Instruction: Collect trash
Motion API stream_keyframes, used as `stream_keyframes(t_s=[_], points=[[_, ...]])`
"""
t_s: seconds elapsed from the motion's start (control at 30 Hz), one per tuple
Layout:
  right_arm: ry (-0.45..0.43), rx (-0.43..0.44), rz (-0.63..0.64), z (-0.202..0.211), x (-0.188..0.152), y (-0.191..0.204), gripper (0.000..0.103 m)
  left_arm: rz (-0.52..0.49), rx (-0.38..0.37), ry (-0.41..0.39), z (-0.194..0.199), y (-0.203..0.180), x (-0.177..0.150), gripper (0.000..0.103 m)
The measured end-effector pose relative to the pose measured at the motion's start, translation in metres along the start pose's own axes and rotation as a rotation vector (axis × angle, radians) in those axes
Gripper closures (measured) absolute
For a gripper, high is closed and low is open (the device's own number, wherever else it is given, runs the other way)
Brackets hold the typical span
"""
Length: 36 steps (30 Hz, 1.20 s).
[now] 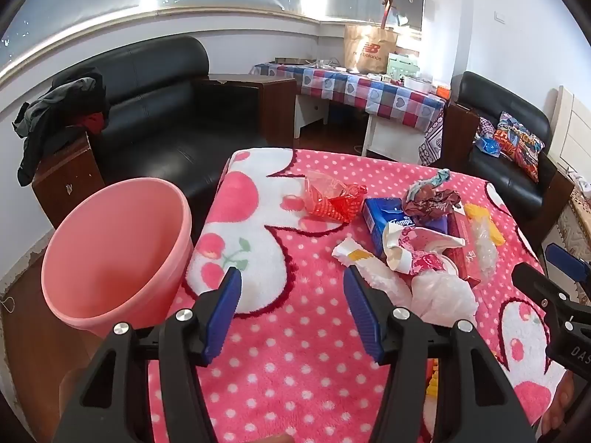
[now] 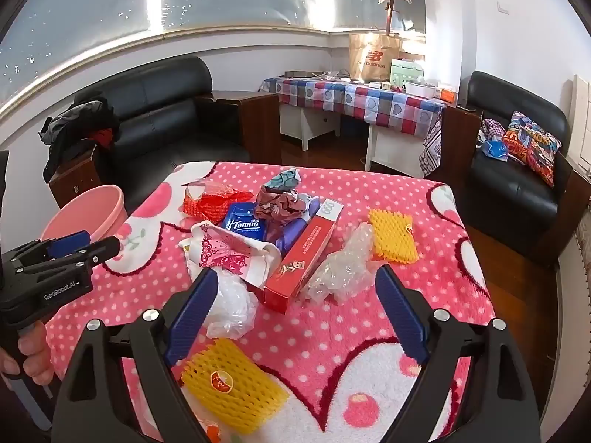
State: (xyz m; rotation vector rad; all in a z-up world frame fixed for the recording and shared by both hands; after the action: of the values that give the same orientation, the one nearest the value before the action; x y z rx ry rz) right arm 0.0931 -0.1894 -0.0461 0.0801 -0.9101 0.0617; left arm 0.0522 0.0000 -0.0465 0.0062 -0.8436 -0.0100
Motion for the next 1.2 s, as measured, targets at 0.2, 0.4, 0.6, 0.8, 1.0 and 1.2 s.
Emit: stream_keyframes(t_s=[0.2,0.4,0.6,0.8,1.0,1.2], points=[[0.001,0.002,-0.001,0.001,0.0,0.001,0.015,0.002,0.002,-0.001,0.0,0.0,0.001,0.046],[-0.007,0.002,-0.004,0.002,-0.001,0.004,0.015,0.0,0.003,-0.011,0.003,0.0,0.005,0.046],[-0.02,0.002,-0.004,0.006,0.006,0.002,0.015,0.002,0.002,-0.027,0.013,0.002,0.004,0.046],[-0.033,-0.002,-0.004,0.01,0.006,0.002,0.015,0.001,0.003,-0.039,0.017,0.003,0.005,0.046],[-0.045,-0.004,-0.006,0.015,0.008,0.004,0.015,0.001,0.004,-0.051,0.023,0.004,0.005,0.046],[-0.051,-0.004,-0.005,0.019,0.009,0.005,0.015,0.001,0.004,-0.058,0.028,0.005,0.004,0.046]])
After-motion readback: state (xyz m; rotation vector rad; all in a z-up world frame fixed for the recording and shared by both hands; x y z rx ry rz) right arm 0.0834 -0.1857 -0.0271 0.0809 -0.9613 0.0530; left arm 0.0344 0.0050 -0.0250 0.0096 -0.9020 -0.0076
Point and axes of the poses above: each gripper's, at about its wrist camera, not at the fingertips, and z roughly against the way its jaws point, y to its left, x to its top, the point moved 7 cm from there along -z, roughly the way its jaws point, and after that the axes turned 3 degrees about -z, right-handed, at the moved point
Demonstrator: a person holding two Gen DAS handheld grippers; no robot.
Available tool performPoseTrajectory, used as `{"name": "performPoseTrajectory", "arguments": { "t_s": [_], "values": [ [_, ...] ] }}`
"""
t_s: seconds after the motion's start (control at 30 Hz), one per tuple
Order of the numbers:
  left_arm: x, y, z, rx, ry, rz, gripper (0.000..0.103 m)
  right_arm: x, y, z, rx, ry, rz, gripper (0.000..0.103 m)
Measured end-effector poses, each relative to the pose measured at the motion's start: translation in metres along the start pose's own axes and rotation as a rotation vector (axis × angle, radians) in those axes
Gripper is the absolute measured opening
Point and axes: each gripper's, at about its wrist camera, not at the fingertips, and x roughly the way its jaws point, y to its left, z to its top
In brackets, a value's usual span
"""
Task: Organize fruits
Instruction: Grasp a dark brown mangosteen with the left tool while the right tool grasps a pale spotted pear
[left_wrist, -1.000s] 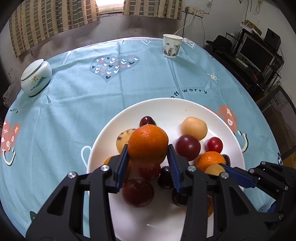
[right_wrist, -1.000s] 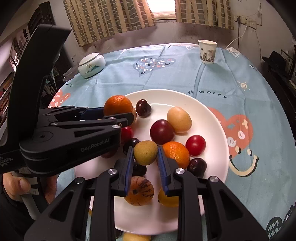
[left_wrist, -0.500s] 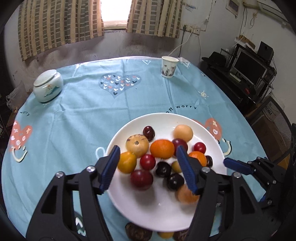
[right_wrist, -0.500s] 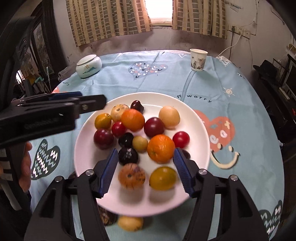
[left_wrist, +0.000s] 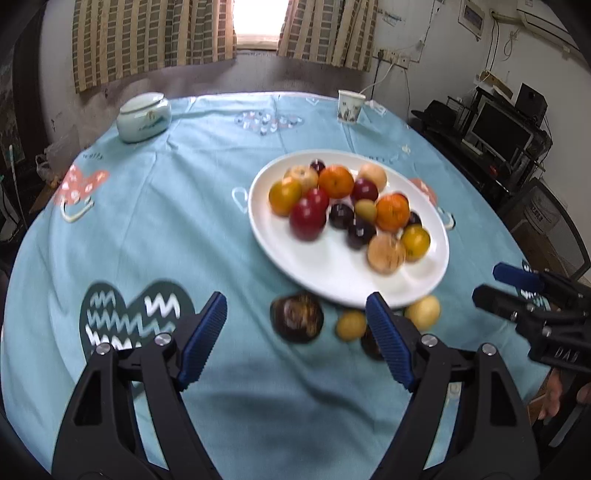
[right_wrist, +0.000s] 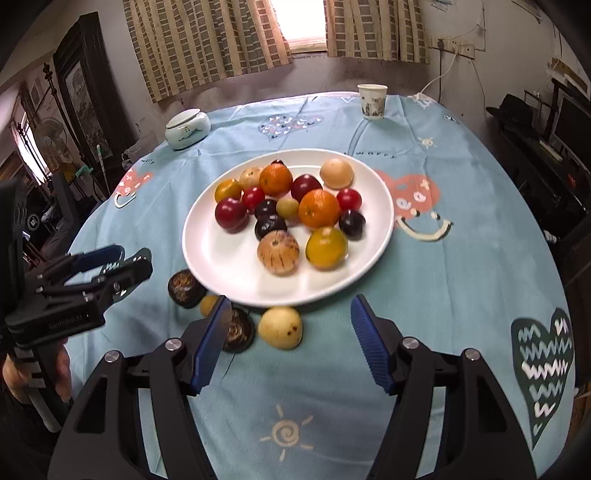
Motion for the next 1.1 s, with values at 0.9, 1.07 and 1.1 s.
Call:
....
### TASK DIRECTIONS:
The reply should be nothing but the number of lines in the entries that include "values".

### WRITTEN SOLUTION:
3